VII. New Age Movement

Shirley MacLaine: actress popularized New Age Movement

Teilhard de Chardin: Patron Saint of the New Age Movement, French Jesuit (Roman Catholic) Priest, interested in Evolutionary Anthropology, colleague of evolutionary biologists Theodosius Dobzhansky and Julian Huxley.

Is evolution a theory, a system or a hypothesis? It is much more: it is a general condition to which all theories, all hypotheses, all systems must bow and which they must satisfy henceforth if they are to be thinkable and true. Evolution is a light illuminating all facts, a curve that all lines must follow.  Pierre Teilhard de Chardin, The Phenomenon of Man (1975), pp 218.
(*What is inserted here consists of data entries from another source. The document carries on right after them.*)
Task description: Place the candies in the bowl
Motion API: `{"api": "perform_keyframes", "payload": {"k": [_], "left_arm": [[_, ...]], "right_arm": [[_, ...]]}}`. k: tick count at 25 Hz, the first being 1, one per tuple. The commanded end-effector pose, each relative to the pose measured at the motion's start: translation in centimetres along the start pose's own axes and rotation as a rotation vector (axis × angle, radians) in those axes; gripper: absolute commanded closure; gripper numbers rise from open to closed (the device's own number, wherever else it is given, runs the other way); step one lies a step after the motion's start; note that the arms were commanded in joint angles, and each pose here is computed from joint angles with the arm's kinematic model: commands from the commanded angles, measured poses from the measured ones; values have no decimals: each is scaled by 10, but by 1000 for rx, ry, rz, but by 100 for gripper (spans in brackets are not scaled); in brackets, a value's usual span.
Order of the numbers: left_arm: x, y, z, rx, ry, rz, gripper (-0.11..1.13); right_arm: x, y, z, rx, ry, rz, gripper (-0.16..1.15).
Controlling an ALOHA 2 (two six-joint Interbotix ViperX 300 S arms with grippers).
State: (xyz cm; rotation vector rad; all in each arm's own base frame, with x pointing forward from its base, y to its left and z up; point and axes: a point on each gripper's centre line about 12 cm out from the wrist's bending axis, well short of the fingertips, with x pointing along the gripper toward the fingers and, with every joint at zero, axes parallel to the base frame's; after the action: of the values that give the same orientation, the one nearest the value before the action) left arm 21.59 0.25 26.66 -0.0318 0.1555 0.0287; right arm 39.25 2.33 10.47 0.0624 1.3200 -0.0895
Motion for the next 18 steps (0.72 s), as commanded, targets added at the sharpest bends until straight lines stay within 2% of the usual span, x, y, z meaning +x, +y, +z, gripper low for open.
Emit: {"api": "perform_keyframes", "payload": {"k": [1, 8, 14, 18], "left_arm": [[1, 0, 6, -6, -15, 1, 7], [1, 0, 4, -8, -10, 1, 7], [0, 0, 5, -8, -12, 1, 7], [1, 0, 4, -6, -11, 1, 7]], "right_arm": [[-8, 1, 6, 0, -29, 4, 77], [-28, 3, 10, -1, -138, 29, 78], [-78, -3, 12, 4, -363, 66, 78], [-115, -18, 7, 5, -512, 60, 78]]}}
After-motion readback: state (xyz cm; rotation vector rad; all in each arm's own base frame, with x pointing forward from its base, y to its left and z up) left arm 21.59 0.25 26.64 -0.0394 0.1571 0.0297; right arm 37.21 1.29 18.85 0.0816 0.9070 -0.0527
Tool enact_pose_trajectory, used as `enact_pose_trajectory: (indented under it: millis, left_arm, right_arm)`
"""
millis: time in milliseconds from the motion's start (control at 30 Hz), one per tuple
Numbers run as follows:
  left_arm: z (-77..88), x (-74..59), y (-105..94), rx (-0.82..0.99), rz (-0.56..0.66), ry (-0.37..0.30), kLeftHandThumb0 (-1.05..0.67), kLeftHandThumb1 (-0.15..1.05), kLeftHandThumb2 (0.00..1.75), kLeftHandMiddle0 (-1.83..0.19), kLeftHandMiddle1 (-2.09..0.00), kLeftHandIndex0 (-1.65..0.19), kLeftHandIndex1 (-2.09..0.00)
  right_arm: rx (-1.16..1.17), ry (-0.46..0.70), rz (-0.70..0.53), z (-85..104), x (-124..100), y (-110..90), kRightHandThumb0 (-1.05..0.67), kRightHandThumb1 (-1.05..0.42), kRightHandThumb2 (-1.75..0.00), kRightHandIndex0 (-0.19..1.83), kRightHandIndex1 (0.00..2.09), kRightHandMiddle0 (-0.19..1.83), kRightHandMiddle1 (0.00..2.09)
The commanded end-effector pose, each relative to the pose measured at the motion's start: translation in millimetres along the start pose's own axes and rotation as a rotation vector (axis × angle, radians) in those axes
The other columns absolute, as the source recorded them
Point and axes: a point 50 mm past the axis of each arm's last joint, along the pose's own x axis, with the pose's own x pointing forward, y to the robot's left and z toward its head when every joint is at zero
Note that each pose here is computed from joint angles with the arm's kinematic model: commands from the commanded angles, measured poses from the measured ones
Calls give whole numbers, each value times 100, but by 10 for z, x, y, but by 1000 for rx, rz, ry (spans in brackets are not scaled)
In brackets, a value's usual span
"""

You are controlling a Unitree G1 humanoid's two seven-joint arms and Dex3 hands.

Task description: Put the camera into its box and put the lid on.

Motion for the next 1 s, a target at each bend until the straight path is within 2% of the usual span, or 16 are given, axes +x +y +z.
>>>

Jeremy Rifkin: “We no longer feel ourselves to be guests in someone else’s home and therefore obliged to make our behavior conform with a set of pre-existing cosmic rules. It is our creation now. We make the rules. We establish the parameters of reality. We create the world, and because we do, we no longer feel beholden to outside forces. We no longer have to justify our behavior, for we are now the architects of the universe. We are responsible to nothing outside ourselves, for we are ‘the kingdom, the power, and the glory for ever and ever.’”  Jeremy Rifkin, Algeny, p. 244 (Viking Press, New York), 1983.

Reference:

Henry Morris, The Long War Against God, Institute for Creation Research, 1987.